**Exercise**: Reproduced exactly, the lines from the start of the material through the line containing "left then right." should be the whole answer, with pictures excluded.

=== Section Start ===

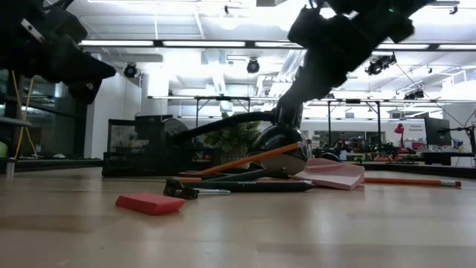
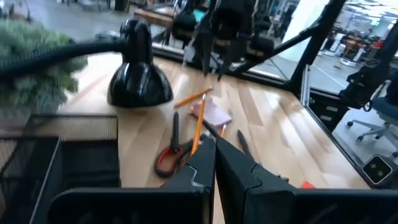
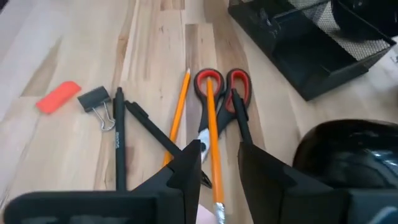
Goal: Pick and place office supplies into organizer
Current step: Put the top left orange pencil into the black desk organizer
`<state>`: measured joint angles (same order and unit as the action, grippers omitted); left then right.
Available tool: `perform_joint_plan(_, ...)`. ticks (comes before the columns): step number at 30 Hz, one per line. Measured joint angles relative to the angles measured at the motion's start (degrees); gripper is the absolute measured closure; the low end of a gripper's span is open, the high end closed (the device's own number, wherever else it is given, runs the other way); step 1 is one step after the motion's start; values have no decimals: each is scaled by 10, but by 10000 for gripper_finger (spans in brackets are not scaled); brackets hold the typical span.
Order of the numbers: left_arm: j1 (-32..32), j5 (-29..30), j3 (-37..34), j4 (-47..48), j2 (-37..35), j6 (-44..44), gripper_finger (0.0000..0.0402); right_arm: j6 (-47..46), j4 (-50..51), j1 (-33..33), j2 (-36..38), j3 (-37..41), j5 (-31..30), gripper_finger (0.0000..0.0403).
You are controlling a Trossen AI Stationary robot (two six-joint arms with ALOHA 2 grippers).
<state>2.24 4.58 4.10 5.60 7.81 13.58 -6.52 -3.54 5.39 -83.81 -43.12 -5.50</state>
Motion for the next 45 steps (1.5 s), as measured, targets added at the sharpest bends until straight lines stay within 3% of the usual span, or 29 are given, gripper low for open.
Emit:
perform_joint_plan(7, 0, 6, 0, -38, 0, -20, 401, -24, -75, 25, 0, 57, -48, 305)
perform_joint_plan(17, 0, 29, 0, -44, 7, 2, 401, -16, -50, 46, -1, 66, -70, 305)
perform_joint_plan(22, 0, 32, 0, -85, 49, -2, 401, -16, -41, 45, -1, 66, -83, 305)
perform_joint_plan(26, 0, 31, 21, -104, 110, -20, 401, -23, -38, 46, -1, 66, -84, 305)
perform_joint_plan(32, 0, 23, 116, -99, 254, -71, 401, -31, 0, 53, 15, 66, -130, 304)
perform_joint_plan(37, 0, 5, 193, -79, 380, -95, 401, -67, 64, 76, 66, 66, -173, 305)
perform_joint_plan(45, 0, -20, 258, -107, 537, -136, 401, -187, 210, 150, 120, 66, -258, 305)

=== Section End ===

**The answer**:
Goal: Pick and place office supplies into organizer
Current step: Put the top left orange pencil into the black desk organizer
`<state>`: measured joint angles (same order and unit as the action, grippers omitted); left then right.

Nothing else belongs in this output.